Work instructions:
If pictures appear among the lines below, leave them out while you return exactly the lines from the one with "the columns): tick" through the one with "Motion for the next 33".

Information Block Start

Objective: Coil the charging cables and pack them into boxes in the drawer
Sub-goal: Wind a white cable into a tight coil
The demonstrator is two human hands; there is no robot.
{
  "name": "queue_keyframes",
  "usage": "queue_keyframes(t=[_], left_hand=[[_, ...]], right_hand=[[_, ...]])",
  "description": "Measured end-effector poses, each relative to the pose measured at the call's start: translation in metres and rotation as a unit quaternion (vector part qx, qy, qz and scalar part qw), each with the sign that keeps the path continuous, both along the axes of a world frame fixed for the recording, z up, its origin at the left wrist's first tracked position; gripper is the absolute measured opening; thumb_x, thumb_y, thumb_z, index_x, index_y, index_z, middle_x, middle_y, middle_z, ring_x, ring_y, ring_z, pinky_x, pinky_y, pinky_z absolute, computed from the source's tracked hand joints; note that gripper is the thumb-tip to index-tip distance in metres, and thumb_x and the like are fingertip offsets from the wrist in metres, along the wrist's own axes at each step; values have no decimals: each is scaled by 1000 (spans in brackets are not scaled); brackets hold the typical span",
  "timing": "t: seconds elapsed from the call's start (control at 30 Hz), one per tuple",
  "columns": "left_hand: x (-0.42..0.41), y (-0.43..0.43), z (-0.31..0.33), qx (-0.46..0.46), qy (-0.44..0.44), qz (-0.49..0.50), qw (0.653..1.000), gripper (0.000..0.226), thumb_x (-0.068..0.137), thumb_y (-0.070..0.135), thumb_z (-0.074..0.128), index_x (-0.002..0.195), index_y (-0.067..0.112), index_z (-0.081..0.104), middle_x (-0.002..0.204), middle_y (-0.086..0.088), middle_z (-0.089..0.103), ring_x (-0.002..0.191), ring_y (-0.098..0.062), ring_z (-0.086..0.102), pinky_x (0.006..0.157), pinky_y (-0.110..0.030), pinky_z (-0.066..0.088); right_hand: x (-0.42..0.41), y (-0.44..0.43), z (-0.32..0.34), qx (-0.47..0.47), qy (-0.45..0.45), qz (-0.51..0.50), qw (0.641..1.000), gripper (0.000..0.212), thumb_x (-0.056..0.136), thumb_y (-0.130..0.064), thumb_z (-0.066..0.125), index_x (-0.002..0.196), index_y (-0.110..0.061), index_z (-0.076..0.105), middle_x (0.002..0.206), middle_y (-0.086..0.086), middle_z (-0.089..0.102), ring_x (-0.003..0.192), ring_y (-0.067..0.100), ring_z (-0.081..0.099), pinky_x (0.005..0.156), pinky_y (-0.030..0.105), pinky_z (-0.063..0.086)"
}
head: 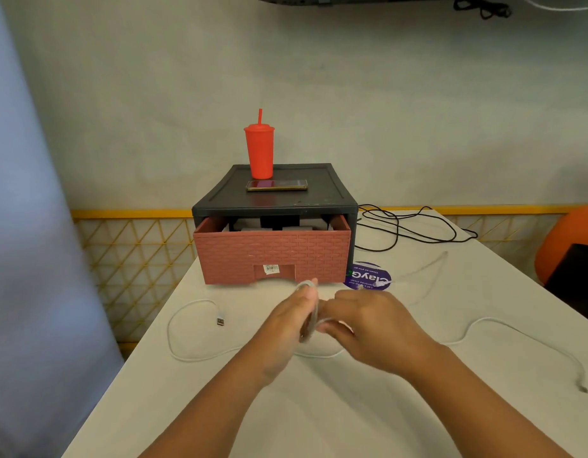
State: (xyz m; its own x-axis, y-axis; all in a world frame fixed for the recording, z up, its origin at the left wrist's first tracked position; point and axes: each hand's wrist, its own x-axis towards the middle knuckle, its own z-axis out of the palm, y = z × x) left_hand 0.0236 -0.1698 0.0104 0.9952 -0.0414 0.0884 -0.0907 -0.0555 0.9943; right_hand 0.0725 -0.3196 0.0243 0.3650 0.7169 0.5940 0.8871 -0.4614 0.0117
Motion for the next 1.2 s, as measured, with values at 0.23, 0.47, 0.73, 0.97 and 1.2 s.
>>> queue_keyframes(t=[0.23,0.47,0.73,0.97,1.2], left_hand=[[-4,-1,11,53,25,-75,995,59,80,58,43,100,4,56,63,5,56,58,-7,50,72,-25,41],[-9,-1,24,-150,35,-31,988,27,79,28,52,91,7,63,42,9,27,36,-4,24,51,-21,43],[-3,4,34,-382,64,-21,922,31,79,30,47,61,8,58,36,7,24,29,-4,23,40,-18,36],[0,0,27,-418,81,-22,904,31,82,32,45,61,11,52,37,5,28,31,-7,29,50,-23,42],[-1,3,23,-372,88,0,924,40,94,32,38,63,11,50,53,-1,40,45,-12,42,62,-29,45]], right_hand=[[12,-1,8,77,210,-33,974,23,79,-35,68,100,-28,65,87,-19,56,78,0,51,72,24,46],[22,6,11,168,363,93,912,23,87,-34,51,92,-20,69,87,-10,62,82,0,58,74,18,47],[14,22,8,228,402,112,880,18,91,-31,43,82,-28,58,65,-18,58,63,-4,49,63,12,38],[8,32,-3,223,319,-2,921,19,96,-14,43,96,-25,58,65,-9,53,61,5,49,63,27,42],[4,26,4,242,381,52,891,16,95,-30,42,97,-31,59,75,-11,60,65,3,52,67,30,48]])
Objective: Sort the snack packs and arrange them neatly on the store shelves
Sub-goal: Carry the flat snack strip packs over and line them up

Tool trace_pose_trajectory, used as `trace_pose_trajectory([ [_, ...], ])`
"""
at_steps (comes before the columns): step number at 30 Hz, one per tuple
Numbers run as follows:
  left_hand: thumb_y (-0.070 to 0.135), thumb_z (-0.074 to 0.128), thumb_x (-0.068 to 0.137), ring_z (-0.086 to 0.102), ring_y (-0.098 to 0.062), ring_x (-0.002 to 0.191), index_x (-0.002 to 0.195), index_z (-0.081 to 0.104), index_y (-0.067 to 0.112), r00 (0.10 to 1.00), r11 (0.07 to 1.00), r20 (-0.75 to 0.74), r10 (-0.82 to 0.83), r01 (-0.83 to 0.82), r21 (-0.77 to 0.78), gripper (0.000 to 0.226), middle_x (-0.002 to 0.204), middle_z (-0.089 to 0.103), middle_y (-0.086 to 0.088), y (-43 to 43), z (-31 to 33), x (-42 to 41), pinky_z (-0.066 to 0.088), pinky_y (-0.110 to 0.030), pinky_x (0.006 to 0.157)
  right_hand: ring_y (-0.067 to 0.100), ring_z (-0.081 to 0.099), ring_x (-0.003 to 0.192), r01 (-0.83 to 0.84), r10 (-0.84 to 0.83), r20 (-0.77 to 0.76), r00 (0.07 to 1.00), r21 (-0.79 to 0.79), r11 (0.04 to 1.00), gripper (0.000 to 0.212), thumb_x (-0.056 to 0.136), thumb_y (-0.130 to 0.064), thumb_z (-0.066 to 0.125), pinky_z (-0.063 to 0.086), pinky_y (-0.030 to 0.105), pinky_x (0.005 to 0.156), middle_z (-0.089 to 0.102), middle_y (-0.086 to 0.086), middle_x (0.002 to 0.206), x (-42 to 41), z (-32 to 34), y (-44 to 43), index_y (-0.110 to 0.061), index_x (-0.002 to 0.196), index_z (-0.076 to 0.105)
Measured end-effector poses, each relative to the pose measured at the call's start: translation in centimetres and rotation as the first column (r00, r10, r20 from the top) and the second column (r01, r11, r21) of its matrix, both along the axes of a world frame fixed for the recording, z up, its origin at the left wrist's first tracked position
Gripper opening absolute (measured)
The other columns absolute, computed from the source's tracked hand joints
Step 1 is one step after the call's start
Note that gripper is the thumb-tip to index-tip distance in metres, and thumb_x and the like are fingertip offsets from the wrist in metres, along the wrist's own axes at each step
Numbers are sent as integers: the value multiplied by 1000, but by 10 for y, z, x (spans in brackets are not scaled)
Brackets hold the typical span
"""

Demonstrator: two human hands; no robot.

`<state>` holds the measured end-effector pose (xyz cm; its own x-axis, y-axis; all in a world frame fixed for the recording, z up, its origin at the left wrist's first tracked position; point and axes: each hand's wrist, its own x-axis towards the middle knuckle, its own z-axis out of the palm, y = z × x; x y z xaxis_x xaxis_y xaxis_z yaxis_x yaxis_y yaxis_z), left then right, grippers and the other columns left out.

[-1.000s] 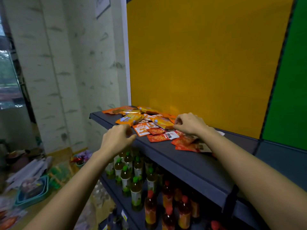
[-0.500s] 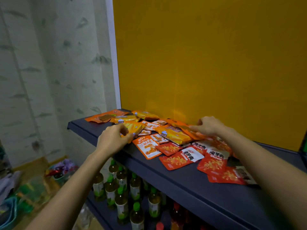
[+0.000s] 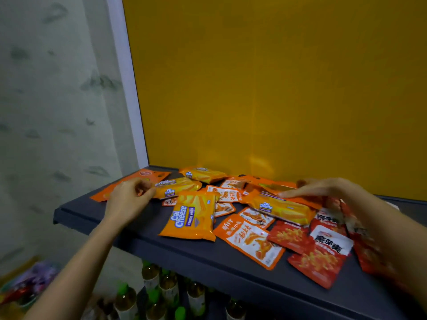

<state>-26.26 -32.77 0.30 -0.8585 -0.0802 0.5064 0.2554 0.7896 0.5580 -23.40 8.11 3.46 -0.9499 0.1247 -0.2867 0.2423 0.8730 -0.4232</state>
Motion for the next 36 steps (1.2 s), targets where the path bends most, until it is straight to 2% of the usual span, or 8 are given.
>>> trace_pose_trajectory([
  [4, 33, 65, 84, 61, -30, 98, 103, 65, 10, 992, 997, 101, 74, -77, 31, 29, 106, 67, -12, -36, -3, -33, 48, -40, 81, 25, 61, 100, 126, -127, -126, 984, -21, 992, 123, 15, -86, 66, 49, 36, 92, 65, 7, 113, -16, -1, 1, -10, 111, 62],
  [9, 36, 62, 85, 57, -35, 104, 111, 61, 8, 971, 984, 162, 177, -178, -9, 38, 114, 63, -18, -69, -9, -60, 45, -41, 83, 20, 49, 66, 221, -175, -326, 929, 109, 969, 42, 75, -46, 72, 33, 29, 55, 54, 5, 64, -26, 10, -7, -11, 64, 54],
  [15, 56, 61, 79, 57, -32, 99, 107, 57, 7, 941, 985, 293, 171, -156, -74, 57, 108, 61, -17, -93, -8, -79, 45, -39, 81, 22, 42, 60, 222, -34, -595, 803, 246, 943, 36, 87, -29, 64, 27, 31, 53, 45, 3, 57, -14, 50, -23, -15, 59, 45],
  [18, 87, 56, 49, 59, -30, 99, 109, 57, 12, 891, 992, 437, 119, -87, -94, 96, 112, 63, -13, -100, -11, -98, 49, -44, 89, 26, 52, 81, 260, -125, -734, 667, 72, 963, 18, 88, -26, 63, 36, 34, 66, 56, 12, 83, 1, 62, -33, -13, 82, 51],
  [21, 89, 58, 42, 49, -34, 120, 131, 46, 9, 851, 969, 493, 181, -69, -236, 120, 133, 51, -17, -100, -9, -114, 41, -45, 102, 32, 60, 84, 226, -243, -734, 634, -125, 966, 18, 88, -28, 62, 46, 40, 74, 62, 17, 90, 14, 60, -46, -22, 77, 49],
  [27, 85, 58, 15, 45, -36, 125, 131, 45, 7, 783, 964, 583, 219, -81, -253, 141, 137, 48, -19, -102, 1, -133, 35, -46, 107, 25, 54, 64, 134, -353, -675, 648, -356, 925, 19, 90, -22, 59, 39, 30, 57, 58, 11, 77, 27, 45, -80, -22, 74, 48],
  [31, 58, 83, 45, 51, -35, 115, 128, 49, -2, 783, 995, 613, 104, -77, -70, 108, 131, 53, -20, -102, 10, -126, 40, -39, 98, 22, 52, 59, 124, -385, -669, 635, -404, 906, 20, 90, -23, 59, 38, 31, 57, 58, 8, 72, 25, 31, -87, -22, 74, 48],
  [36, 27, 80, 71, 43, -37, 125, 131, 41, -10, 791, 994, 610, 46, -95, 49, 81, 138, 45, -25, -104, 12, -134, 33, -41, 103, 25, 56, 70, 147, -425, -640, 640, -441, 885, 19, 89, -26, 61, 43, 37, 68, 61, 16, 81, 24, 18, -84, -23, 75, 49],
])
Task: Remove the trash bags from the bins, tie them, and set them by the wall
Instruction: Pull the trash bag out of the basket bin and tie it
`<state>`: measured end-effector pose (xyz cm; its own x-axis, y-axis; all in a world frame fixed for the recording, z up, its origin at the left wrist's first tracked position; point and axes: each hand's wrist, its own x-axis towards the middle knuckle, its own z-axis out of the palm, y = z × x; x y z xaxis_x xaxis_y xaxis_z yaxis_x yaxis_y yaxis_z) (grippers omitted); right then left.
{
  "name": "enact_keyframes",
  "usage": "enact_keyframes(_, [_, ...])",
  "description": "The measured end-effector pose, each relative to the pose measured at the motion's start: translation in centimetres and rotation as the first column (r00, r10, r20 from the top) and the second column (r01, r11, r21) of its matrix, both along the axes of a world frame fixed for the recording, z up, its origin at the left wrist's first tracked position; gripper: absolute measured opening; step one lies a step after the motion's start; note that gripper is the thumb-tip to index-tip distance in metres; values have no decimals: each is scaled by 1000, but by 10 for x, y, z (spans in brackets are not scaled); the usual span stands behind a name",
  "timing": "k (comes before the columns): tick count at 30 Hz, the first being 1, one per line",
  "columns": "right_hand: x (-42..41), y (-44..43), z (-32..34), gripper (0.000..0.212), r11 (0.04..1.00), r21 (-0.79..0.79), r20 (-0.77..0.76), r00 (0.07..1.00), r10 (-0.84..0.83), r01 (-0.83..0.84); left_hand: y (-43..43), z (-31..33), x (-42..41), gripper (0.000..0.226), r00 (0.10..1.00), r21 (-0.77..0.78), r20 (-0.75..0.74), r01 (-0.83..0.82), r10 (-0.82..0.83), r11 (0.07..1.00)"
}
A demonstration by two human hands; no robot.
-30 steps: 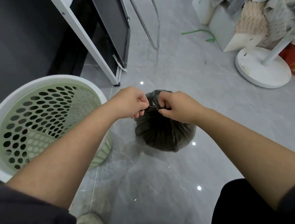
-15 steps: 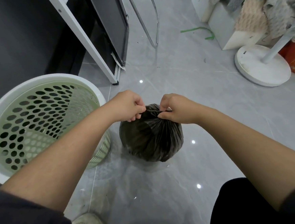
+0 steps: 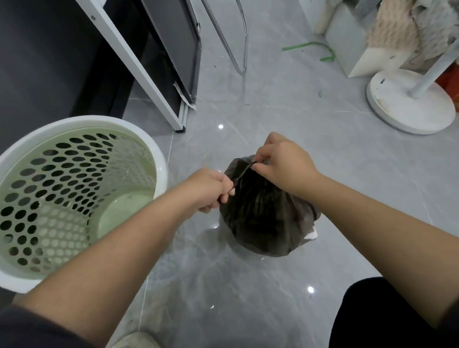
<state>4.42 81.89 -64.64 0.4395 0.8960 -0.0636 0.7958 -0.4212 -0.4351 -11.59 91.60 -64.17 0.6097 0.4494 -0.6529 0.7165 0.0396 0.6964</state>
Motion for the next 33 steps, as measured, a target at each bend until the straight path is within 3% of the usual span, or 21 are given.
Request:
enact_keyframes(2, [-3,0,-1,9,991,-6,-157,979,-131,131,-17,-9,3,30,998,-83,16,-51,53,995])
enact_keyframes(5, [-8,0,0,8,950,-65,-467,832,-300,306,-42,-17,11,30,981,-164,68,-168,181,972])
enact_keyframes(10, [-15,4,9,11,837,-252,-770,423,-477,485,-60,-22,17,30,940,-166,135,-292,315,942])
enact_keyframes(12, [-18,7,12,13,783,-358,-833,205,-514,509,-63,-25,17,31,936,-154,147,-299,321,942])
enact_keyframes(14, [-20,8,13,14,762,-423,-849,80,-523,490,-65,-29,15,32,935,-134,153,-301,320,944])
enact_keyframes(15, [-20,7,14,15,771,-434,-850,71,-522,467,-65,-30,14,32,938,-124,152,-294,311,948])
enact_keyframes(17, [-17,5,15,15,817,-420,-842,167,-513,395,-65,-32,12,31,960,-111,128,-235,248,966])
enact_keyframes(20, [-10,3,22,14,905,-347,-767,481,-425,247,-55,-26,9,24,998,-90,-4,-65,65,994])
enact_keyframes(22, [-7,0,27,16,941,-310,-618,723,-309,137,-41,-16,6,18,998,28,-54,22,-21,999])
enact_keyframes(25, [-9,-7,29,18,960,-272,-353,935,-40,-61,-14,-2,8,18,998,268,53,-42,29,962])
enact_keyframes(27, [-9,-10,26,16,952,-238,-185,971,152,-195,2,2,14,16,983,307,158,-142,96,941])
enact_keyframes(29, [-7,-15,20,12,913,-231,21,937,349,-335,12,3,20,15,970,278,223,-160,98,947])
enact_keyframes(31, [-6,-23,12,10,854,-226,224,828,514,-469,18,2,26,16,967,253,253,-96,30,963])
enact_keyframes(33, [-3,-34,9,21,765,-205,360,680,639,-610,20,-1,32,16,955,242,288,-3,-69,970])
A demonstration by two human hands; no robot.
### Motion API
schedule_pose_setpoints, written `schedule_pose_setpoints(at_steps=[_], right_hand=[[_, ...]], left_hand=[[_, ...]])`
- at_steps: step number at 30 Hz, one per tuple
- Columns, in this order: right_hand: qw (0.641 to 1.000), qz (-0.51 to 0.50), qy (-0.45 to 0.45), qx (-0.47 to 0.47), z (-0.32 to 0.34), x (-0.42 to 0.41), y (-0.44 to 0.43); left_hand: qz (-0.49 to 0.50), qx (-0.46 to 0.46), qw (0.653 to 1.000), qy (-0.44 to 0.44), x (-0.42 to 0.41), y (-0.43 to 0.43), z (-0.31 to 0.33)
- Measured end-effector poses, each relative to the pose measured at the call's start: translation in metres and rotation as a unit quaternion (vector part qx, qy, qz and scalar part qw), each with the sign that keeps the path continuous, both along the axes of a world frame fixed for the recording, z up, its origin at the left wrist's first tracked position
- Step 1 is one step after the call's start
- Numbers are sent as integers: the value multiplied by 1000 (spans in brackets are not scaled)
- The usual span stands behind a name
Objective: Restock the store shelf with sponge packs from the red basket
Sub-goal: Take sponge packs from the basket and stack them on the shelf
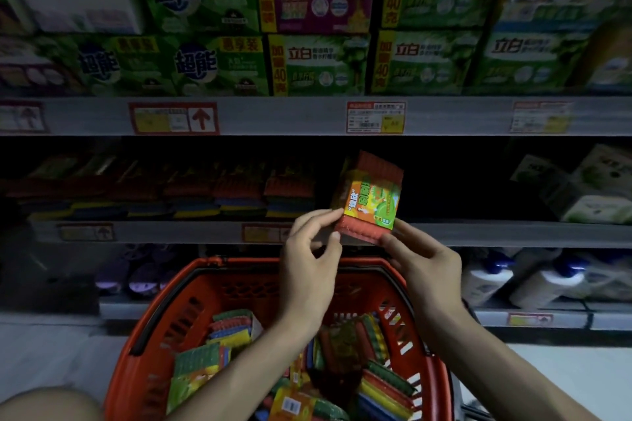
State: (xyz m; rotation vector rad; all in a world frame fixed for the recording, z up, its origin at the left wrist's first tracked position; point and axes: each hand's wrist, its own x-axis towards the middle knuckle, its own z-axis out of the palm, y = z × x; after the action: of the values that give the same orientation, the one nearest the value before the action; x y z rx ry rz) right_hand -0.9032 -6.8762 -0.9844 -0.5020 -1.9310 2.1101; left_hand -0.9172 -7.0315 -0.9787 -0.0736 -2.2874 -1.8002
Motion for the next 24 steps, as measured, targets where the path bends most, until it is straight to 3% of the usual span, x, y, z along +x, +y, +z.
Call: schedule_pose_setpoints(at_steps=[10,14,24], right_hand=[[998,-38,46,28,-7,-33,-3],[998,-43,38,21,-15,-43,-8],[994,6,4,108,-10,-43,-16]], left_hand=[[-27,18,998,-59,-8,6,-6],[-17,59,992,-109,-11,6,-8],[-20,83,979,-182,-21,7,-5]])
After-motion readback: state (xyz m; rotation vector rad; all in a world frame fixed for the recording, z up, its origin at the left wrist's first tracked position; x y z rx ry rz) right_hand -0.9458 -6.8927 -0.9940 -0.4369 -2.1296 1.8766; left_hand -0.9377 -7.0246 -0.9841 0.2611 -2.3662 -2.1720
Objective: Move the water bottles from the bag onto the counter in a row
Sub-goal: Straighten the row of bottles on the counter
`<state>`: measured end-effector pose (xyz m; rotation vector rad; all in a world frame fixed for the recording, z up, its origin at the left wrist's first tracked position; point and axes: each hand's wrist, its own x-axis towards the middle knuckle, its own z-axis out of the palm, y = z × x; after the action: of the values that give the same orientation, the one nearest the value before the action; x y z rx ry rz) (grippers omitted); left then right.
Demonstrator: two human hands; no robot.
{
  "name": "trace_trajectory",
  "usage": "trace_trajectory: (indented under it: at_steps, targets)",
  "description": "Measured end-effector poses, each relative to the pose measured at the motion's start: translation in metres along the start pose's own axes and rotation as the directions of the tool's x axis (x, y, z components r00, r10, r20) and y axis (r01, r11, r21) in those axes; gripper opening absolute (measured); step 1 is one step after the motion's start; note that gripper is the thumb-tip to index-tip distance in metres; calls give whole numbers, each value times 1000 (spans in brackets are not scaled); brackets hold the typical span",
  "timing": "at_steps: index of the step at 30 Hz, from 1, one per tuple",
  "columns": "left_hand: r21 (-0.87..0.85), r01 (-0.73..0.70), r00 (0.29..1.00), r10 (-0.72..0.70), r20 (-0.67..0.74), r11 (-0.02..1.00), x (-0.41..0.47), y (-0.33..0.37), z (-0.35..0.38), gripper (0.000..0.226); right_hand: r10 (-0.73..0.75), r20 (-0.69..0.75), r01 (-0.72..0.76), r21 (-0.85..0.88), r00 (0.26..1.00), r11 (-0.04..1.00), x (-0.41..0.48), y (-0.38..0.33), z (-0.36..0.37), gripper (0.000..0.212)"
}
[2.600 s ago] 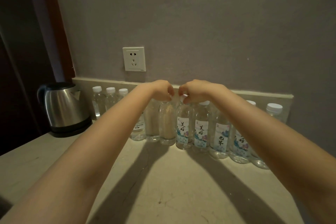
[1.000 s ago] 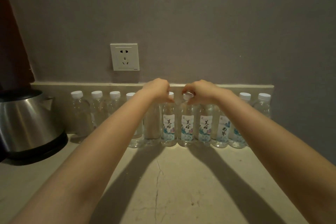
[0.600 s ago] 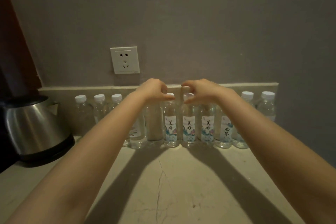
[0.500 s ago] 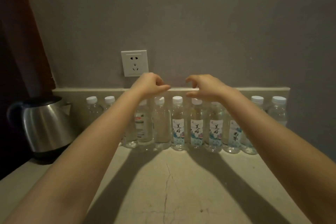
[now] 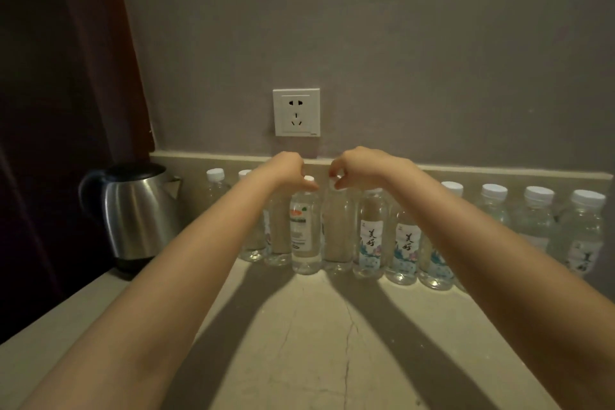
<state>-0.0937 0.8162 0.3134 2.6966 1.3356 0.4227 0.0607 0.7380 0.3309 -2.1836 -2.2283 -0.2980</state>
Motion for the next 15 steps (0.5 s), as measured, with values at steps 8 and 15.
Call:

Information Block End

Output below:
  "timing": "k (comes before the columns): tick count at 30 Hz, the first being 1, one per line",
  "columns": "right_hand: x (-42..41), y (-44..43), z (-32..34), gripper (0.000..0.212), r11 (0.04..1.00), r21 (-0.79..0.79), r20 (-0.77..0.76), r00 (0.07..1.00), r10 (-0.84..0.83), r01 (-0.83..0.84); left_hand: y (-43..43), z (-31..33), x (-42..41), gripper (0.000..0.226), r00 (0.10..1.00), r21 (-0.77..0.78), r20 (-0.75..0.74), r01 (-0.83..0.82), r10 (-0.82..0.83), r11 (0.07..1.00)"
}
A demonstration by two human hands; no robot.
-30 steps: 
-15 steps: 
+0 steps: 
<state>4.42 81.89 -64.64 0.4395 0.8960 -0.0636 0.7958 -0.4212 -0.4351 -11.59 91.60 -64.17 0.6097 0.4494 -0.6529 0.7165 0.0396 0.6964</state>
Motion for the next 33 steps, as measured, a target at each bend until the straight path is within 3% of the usual span, or 21 are given.

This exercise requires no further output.